Crown vetch blooms purple and wild along the ditch,

a skeleton of a prairie dog lies fractured at my feet

and I walk with a woman

who teaches children

and then she’s gone,

I can tear off my mask, breathe,

and return to you.

 

I ask, what will our children see when we’re gone?

and you with the flipside of my ancestor’s bloodlines,

that tail of our coin, our silver children.

My cousin sends me a picture of his tall son

whom I’ve never met, in Texas along the Gulf Coast.

My sister sends me a photo of her son at a lake

in Georgia, playing with plastic cats

and you and our son just left to climb in a canyon in Utah,

he with rope slung over his shoulder,

you tugging at your blue hat.

 

And what would you do with me in the unimagined prairie?

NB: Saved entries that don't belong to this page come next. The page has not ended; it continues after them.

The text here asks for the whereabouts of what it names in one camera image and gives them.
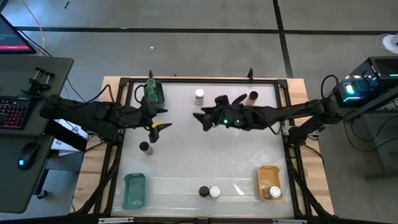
concrete floor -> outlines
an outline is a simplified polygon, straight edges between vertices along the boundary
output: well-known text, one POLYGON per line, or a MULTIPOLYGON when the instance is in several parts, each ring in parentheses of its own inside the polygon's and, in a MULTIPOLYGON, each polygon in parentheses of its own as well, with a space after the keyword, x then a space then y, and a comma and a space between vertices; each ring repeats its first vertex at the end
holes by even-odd
MULTIPOLYGON (((272 0, 74 0, 66 9, 66 0, 25 1, 43 26, 277 28, 272 0)), ((398 29, 395 0, 279 0, 279 6, 288 30, 398 29)), ((11 0, 3 14, 15 26, 36 26, 20 1, 11 0)), ((26 33, 41 43, 39 32, 26 33)), ((46 32, 45 36, 46 49, 52 55, 75 60, 70 80, 86 99, 96 95, 105 75, 146 75, 150 69, 156 75, 243 77, 252 67, 255 77, 286 77, 277 34, 46 32)), ((310 99, 319 98, 324 76, 332 73, 343 78, 369 56, 391 55, 376 47, 376 38, 286 35, 293 75, 305 79, 310 99)), ((69 94, 78 99, 70 88, 69 94)), ((375 154, 353 149, 342 124, 322 132, 320 148, 337 215, 391 223, 398 220, 398 179, 367 182, 363 178, 379 170, 375 154)), ((66 172, 49 176, 45 188, 52 198, 32 199, 25 213, 0 214, 0 218, 68 213, 77 178, 66 172)))

green cup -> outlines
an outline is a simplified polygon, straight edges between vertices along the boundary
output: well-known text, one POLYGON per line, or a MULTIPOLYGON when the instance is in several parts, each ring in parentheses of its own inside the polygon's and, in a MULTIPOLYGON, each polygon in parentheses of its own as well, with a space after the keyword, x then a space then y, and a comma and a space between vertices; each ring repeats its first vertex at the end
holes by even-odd
POLYGON ((146 95, 149 95, 149 94, 151 94, 153 92, 154 92, 154 89, 152 87, 149 87, 149 86, 145 87, 145 94, 146 95))
POLYGON ((148 95, 148 99, 149 101, 151 101, 152 103, 157 103, 157 95, 155 93, 150 93, 148 95))
POLYGON ((155 88, 155 80, 153 78, 149 78, 147 80, 147 86, 151 88, 155 88))

white cable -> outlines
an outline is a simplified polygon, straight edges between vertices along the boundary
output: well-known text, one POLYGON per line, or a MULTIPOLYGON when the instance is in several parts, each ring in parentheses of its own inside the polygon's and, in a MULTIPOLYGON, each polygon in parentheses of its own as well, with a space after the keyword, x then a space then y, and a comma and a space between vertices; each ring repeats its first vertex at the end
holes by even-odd
POLYGON ((377 44, 377 41, 379 40, 379 38, 380 38, 381 36, 386 36, 386 35, 391 35, 391 34, 380 34, 380 35, 378 35, 378 37, 376 38, 376 46, 378 46, 378 47, 381 48, 381 49, 390 51, 389 49, 387 49, 387 48, 385 48, 385 47, 382 47, 382 46, 380 46, 379 44, 377 44))
POLYGON ((44 37, 43 29, 42 29, 42 27, 40 26, 40 24, 39 24, 38 20, 36 19, 36 17, 33 15, 32 11, 29 9, 29 7, 28 7, 28 6, 26 5, 26 3, 24 2, 24 0, 21 0, 21 2, 22 2, 23 5, 26 7, 26 9, 29 11, 29 13, 32 15, 33 19, 36 21, 37 26, 38 26, 39 29, 40 29, 40 33, 42 34, 43 46, 42 46, 42 50, 40 51, 40 54, 39 54, 39 56, 42 56, 42 55, 43 55, 43 51, 44 51, 44 47, 45 47, 45 37, 44 37))

keyboard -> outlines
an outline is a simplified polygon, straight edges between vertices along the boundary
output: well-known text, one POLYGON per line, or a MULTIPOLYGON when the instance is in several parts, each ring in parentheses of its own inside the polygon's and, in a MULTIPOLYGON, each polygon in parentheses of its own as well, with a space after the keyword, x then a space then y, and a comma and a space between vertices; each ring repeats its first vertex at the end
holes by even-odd
POLYGON ((24 129, 31 99, 0 96, 0 128, 24 129))

black line on floor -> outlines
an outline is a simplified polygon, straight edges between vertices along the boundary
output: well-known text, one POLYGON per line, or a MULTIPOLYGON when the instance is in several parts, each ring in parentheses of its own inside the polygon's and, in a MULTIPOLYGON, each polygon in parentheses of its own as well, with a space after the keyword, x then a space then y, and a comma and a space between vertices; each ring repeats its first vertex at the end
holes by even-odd
POLYGON ((282 22, 282 15, 280 14, 278 0, 273 0, 274 10, 276 16, 276 23, 278 25, 280 47, 282 48, 282 56, 284 58, 285 70, 287 78, 293 78, 292 64, 290 63, 289 51, 287 50, 286 36, 284 33, 284 24, 282 22))
MULTIPOLYGON (((38 27, 19 26, 22 31, 40 31, 38 27)), ((42 27, 45 32, 127 32, 127 33, 188 33, 188 34, 278 34, 275 29, 185 29, 185 28, 100 28, 42 27)))
POLYGON ((397 34, 398 30, 284 30, 285 34, 301 35, 381 35, 397 34))
MULTIPOLYGON (((40 31, 38 27, 17 26, 22 31, 40 31)), ((298 35, 381 35, 397 34, 398 30, 279 30, 279 29, 186 29, 186 28, 104 28, 104 27, 42 27, 46 32, 142 32, 190 34, 298 34, 298 35)))
POLYGON ((0 13, 4 10, 4 8, 7 6, 9 0, 3 0, 0 4, 0 13))

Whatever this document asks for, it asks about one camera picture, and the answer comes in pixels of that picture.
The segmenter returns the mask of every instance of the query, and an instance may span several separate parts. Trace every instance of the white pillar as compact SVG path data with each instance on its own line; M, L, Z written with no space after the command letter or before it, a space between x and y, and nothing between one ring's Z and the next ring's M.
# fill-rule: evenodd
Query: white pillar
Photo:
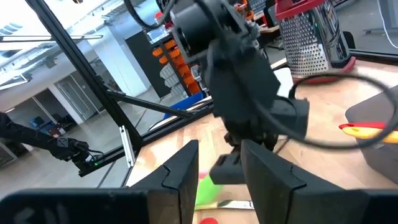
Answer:
M78 114L78 112L73 108L73 106L69 103L69 101L63 96L61 91L55 86L55 84L49 85L49 90L56 97L56 99L60 102L60 104L65 108L68 114L75 120L76 124L83 123L83 119Z
M145 74L137 73L131 62L135 58L130 50L126 50L124 40L114 34L109 27L100 29L96 35L103 35L103 38L88 42L120 89L129 96L138 96L145 92L150 87L149 80Z

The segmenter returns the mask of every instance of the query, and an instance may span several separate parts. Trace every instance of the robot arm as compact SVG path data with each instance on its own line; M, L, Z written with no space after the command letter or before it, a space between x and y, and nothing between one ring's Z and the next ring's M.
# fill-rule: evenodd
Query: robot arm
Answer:
M6 113L0 113L0 137L48 150L57 159L72 160L80 170L95 159L89 153L87 142L72 138L54 138L40 131L13 123Z

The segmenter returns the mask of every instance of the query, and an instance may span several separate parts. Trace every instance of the green object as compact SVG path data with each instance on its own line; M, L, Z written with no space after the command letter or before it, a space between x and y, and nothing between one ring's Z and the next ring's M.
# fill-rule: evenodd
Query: green object
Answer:
M199 181L196 205L206 205L214 202L215 197L221 192L222 185L215 185L209 175Z

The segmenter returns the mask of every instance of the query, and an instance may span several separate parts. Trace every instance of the wooden tabletop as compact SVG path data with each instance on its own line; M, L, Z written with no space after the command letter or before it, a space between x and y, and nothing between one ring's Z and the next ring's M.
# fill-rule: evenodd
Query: wooden tabletop
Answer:
M377 78L389 86L398 85L398 67L357 61L355 73ZM359 102L379 93L379 90L355 80L341 80L319 86L301 86L298 98L308 98L310 118L308 138L327 141L354 142L338 128L346 122L345 111ZM185 126L168 136L145 146L134 166L128 186L132 186L176 153L191 139L199 140L199 170L209 171L220 154L228 153L231 147L224 142L226 130L219 118L208 115ZM398 186L371 169L359 150L330 152L308 148L296 142L289 142L279 153L283 158L305 170L346 189L385 188ZM223 187L219 200L249 200L245 185ZM193 223L205 217L214 217L220 224L258 223L254 211L247 210L203 210L195 212Z

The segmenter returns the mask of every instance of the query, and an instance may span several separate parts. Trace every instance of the gray floor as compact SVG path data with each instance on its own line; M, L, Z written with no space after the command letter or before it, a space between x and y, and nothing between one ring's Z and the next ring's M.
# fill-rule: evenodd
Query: gray floor
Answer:
M364 29L381 27L376 0L352 0L338 9L340 24L343 30L353 33L357 49L377 52L398 53L382 33L365 34ZM391 34L398 44L398 35ZM284 52L266 48L271 63L284 58ZM140 96L145 100L172 105L180 98L167 96L159 99L153 89ZM145 110L137 106L120 103L121 108L130 118L137 130L143 134L151 125L160 121L162 113ZM84 124L71 130L68 134L89 142L92 149L106 152L121 145L118 127L107 112L102 112ZM34 150L12 164L0 167L0 198L19 189L37 187L119 187L127 172L126 161L120 159L96 172L80 178L78 169L71 162L54 159L49 152Z

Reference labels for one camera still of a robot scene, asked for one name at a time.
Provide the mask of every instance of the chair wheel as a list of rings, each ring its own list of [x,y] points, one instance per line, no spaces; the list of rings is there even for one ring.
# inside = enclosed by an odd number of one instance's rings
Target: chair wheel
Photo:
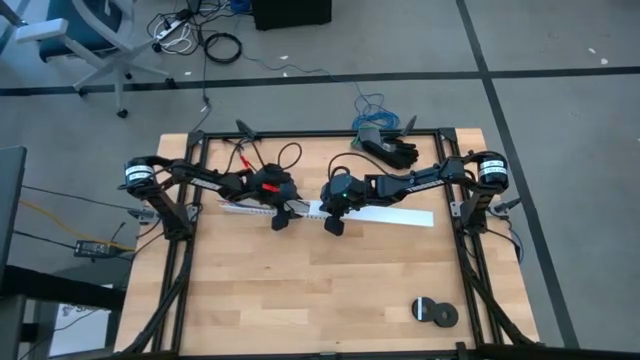
[[[173,80],[173,78],[165,79],[164,83],[167,84],[169,89],[177,89],[178,88],[178,84],[176,84],[176,81]]]

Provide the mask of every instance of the gray floor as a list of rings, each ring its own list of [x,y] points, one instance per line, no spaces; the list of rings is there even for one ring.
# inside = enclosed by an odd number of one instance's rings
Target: gray floor
[[[42,20],[46,0],[31,0],[24,17]],[[139,27],[173,0],[138,2]],[[468,4],[490,70],[592,68],[640,65],[636,43],[640,4],[628,1],[476,0]],[[285,61],[334,74],[475,71],[460,14],[453,0],[335,0],[334,20],[312,26],[257,32],[250,18],[237,26],[249,56],[272,66]],[[233,31],[235,19],[211,29]],[[141,58],[178,81],[202,76],[202,55]],[[0,56],[0,88],[68,86],[89,68],[79,60],[43,64],[35,45],[10,41]],[[207,79],[302,75],[267,71],[240,60],[209,64]],[[640,351],[634,299],[640,255],[634,165],[640,157],[640,75],[496,80],[495,86],[573,324],[584,348]],[[144,75],[140,82],[158,81]],[[414,80],[361,83],[381,92],[402,121],[417,114],[420,127],[480,127],[490,148],[504,151],[480,80]],[[348,128],[356,90],[348,84],[209,89],[213,113],[206,131],[234,130],[241,118],[260,130]],[[113,95],[0,97],[0,146],[29,149],[25,183],[135,205],[116,187],[128,158],[152,154],[163,133],[186,132],[200,119],[200,90],[125,94],[131,115],[115,117]],[[515,187],[506,198],[517,197]],[[23,198],[55,212],[79,230],[132,244],[137,228],[126,214],[25,190]],[[541,339],[561,345],[557,324],[522,210],[514,214],[526,258],[522,264]],[[70,244],[74,239],[46,218],[20,208],[16,228]],[[46,272],[87,262],[53,245],[14,237],[10,262]],[[122,267],[113,261],[107,267]]]

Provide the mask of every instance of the small black box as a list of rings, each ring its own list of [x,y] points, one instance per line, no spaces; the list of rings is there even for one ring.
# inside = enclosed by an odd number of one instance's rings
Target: small black box
[[[256,29],[331,22],[331,0],[251,0]]]

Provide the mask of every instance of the office chair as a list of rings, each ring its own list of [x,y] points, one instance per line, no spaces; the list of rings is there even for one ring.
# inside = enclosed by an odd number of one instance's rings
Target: office chair
[[[135,0],[50,0],[47,21],[20,27],[16,42],[40,42],[40,58],[76,55],[96,70],[73,84],[82,97],[89,82],[113,74],[117,115],[126,118],[122,106],[123,78],[131,80],[130,71],[140,71],[165,78],[169,88],[176,83],[169,73],[135,64],[133,59],[155,39],[133,45],[127,40],[133,32]]]

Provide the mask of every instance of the wooden tabletop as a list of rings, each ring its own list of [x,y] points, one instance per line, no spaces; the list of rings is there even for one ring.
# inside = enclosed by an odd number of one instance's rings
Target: wooden tabletop
[[[461,153],[486,149],[480,129],[457,133]],[[265,162],[276,162],[278,151],[290,141],[304,149],[300,162],[289,170],[299,193],[317,200],[329,160],[349,151],[350,139],[265,139],[258,145]],[[420,151],[414,168],[438,162],[433,137],[407,141]],[[185,144],[184,134],[163,135],[158,154],[183,157]],[[233,147],[212,141],[209,148],[207,168],[224,170]],[[259,164],[253,150],[244,154]],[[282,164],[296,156],[295,147],[287,149]],[[336,165],[349,167],[356,176],[379,173],[356,157],[343,157]],[[234,159],[232,169],[241,166]],[[170,191],[175,196],[177,187]],[[432,228],[352,221],[342,237],[309,219],[291,221],[288,228],[274,232],[270,217],[227,213],[218,200],[216,193],[203,192],[182,355],[443,350],[453,349],[458,341],[474,347],[443,188],[413,194],[395,205],[432,211]],[[506,224],[495,218],[488,227],[509,234]],[[138,247],[159,232],[141,238]],[[481,238],[496,300],[525,335],[537,339],[513,245],[489,233]],[[136,257],[116,350],[133,341],[154,311],[167,249],[168,242],[158,240]],[[445,329],[417,322],[410,305],[418,296],[454,304],[458,324]],[[490,339],[484,306],[476,298],[485,338]],[[173,315],[172,309],[167,339]]]

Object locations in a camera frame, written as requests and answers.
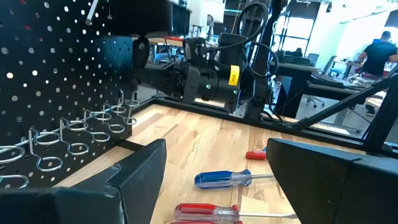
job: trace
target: wooden table
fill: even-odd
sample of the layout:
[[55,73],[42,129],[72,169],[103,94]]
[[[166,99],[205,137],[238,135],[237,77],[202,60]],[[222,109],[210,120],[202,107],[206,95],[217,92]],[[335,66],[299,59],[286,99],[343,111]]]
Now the wooden table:
[[[268,138],[282,138],[335,149],[358,152],[305,138],[282,134],[245,124],[238,124],[200,114],[152,105],[136,114],[139,122],[133,127],[133,142],[146,145],[158,138],[167,142],[167,165],[162,188],[151,223],[170,223],[174,207],[183,202],[238,205],[243,212],[294,212],[275,179],[255,180],[248,187],[223,190],[200,190],[193,178],[200,172],[214,170],[242,171],[253,174],[271,173],[268,162],[244,158],[247,151],[262,150]],[[72,186],[101,172],[132,152],[120,147],[97,158],[57,186]],[[280,218],[244,218],[245,224],[300,223]]]

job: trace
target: pegboard hole
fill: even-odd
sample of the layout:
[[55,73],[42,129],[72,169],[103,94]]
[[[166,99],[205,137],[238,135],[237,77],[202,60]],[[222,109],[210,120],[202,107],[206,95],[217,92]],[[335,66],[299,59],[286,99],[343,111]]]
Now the pegboard hole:
[[1,53],[3,53],[3,54],[8,54],[8,49],[5,48],[5,47],[2,47],[2,48],[1,48]]

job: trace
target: black metal frame
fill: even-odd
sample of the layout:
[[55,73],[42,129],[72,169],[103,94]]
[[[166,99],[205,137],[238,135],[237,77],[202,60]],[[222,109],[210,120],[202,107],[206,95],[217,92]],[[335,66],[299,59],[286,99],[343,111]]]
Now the black metal frame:
[[[376,115],[373,123],[366,131],[362,138],[357,136],[350,136],[347,134],[336,133],[324,129],[314,128],[313,124],[317,124],[321,120],[340,112],[341,110],[355,105],[360,101],[364,101],[366,98],[373,96],[379,91],[390,88],[391,91],[387,92],[387,95],[382,103],[382,106]],[[325,109],[324,111],[315,114],[309,118],[302,119],[296,123],[285,122],[284,124],[275,124],[271,118],[259,117],[259,119],[251,118],[237,118],[231,116],[223,108],[217,106],[211,106],[204,103],[194,102],[190,105],[181,103],[167,95],[156,94],[151,99],[143,102],[140,106],[135,108],[132,112],[138,113],[146,109],[150,105],[162,105],[170,108],[179,110],[185,110],[192,113],[203,114],[219,119],[225,119],[241,124],[247,124],[258,128],[269,129],[272,131],[278,131],[286,134],[293,134],[303,138],[309,138],[316,141],[327,142],[330,144],[336,144],[343,147],[349,147],[352,149],[358,149],[372,154],[383,154],[385,156],[398,158],[398,150],[386,151],[382,149],[384,141],[389,134],[394,122],[398,117],[398,105],[392,101],[398,97],[398,75],[380,81],[378,84],[371,88],[365,89],[332,107]]]

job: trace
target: red screwdriver handle
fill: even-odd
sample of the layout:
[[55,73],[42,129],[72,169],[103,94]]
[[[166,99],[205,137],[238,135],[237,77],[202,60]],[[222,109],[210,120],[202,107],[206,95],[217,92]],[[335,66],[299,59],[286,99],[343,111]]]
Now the red screwdriver handle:
[[255,159],[255,160],[266,160],[267,152],[264,151],[252,151],[246,153],[247,159]]

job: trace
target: black pegboard
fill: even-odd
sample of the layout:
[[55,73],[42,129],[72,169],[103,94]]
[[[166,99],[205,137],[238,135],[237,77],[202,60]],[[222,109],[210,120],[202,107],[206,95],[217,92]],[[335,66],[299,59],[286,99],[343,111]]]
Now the black pegboard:
[[[0,146],[27,139],[31,126],[51,131],[59,127],[60,118],[82,119],[85,109],[100,111],[104,103],[115,105],[120,89],[129,98],[131,89],[120,68],[130,67],[132,39],[112,36],[107,2],[98,5],[92,25],[86,25],[90,6],[84,0],[0,1]],[[23,158],[0,164],[0,175],[29,176],[28,187],[53,186],[131,136],[131,127],[115,114],[110,123],[123,124],[126,131],[121,134],[111,133],[94,119],[88,123],[89,130],[107,132],[111,140],[99,143],[88,133],[65,130],[68,142],[88,144],[90,152],[65,157],[66,144],[61,142],[34,146],[42,157],[63,160],[60,170],[41,172],[26,144]],[[16,152],[0,154],[0,160]],[[3,180],[0,187],[18,187],[19,181]]]

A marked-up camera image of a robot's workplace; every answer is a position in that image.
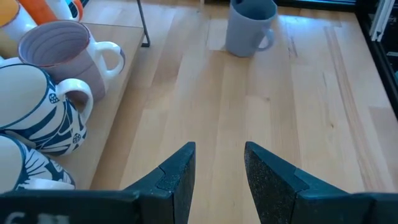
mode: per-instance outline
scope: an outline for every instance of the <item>mug handle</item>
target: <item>mug handle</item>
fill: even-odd
[[[263,31],[268,39],[268,44],[265,47],[259,47],[258,51],[265,51],[270,49],[274,45],[274,31],[272,29],[264,29]]]
[[[4,67],[7,65],[14,65],[17,63],[22,63],[21,60],[19,60],[19,58],[17,57],[8,58],[8,59],[3,59],[2,57],[0,57],[0,67]]]
[[[67,78],[56,86],[56,94],[59,98],[64,97],[65,94],[70,91],[81,91],[88,97],[86,106],[80,113],[81,122],[86,124],[94,105],[93,94],[91,93],[90,87],[87,85],[87,83],[77,78]]]
[[[80,0],[73,0],[72,4],[75,5],[76,11],[77,11],[77,15],[74,18],[74,20],[78,22],[83,17],[83,5],[81,4]]]
[[[31,178],[29,185],[25,186],[28,190],[74,190],[75,186],[55,180],[41,178]]]
[[[116,75],[119,75],[120,72],[123,70],[124,63],[126,60],[126,56],[124,55],[124,52],[122,48],[120,48],[119,45],[109,42],[109,41],[104,41],[104,42],[97,42],[95,43],[95,60],[96,62],[99,62],[102,54],[104,51],[110,50],[113,53],[115,53],[118,56],[119,62],[116,67],[114,67],[112,70],[107,70],[105,71],[106,78],[112,79]]]

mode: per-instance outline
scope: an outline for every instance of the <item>wooden shelf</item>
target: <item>wooden shelf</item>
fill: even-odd
[[[71,173],[78,189],[90,188],[144,36],[144,29],[140,27],[84,24],[96,41],[112,41],[121,46],[126,55],[126,64],[121,74],[110,83],[105,98],[94,105],[86,124],[87,138],[83,145],[68,156],[55,158]],[[104,58],[108,68],[116,65],[116,57],[111,53],[105,54]]]

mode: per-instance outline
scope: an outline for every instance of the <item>black metal stand leg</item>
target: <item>black metal stand leg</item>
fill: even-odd
[[[147,26],[145,24],[144,12],[142,11],[141,0],[137,0],[137,4],[138,4],[139,14],[141,16],[142,25],[144,26],[144,34],[145,34],[145,36],[147,38],[147,42],[146,43],[142,43],[141,47],[149,47],[150,46],[150,40],[149,40]]]

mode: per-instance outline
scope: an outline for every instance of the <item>gray mug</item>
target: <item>gray mug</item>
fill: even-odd
[[[277,5],[272,0],[232,0],[229,7],[225,48],[238,57],[250,57],[274,44],[271,22],[276,18]],[[268,44],[259,47],[264,37]]]
[[[106,67],[104,51],[115,53],[118,64],[111,70]],[[120,74],[125,56],[113,42],[96,42],[86,26],[75,21],[55,21],[28,31],[18,45],[19,59],[44,69],[59,83],[67,78],[77,78],[88,84],[94,101],[105,96],[109,82]],[[86,101],[86,95],[73,91],[68,97]]]

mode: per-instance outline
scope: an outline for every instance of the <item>blue and white patterned mug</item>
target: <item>blue and white patterned mug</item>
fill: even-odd
[[[22,189],[72,190],[75,181],[59,164],[0,134],[0,193]]]
[[[81,91],[88,97],[81,113],[65,96]],[[56,85],[46,71],[34,65],[0,68],[0,131],[53,156],[69,154],[86,138],[93,109],[89,86],[69,78]]]

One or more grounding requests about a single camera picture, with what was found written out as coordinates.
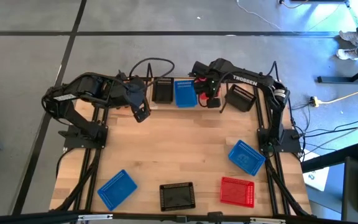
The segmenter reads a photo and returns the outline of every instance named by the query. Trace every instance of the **black basket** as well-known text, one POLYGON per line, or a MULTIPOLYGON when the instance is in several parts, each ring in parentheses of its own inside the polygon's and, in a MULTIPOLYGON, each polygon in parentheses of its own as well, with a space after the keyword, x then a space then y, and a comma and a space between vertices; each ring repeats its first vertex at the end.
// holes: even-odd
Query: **black basket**
POLYGON ((193 183, 160 185, 161 212, 195 208, 193 183))
POLYGON ((173 78, 162 78, 153 84, 152 101, 170 104, 173 101, 173 78))
POLYGON ((251 110, 256 100, 256 97, 253 94, 235 84, 230 87, 230 90, 227 91, 224 98, 226 101, 223 105, 221 113, 226 106, 226 103, 230 103, 242 112, 247 112, 251 110))

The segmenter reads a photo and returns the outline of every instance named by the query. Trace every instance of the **blue plastic basket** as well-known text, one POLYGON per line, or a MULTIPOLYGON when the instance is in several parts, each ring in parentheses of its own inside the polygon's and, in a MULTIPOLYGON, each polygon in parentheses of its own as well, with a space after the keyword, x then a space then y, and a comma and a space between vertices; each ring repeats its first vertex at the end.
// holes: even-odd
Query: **blue plastic basket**
POLYGON ((255 176, 266 158, 239 140, 229 153, 229 159, 248 174, 255 176))
POLYGON ((192 80, 175 81, 175 103, 179 108, 189 108, 197 105, 197 96, 192 80))
POLYGON ((132 178, 125 170, 122 170, 98 190, 98 195, 107 208, 112 211, 136 188, 132 178))

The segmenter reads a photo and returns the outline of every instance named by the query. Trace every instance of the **red plastic basket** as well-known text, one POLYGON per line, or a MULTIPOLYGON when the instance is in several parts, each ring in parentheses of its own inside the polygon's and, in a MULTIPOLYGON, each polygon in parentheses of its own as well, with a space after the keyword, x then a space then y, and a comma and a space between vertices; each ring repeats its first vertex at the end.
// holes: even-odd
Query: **red plastic basket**
POLYGON ((251 181, 222 177, 221 202, 253 208, 254 189, 251 181))

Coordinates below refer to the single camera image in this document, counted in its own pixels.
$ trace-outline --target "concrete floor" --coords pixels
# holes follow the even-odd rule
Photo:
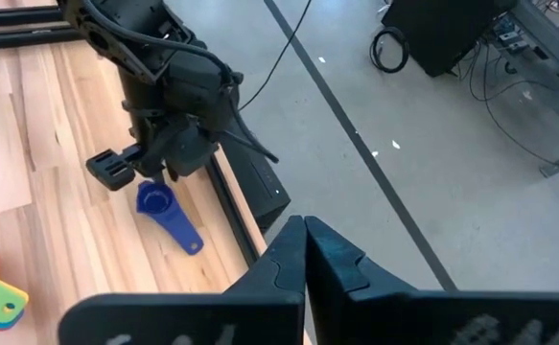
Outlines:
[[[274,1],[294,27],[306,0]],[[412,60],[395,75],[377,71],[367,52],[381,4],[314,0],[297,37],[458,288],[559,290],[559,182],[550,185],[541,162],[499,132],[466,82],[431,79]],[[287,40],[264,1],[175,1],[174,9],[245,73],[244,100]],[[490,94],[511,81],[500,72]],[[492,109],[521,142],[558,158],[559,118],[529,90],[513,88]],[[315,215],[417,288],[441,288],[292,48],[244,116],[280,157],[274,169],[292,198],[268,240],[288,215]]]

What will our son see when fevers

stop teasing mercury into the seas of our bodies

and I on my desk

with the abandoned turtle shell,

a pattern I can’t read,

a father buried,

a mother’s ashes on a shrine placed in a desk above

bills I can’t pay

and what will my children see when I’m gone?

 

I’ve loved you too long and not long enough,

that’s all I know,

and today the ditch is so full it’s almost flooding.

Did I tell you that before you left?

And I know you like to collect bones

but I left the prairie dog skeleton alone.

I don’t know why.

Maybe I thought it needed to stay where its blood

was buried to feed the prairie grass,

the dry earth now with all that loss,

and you and our son leave.

Our daughter lifeguards in chlorinated pools.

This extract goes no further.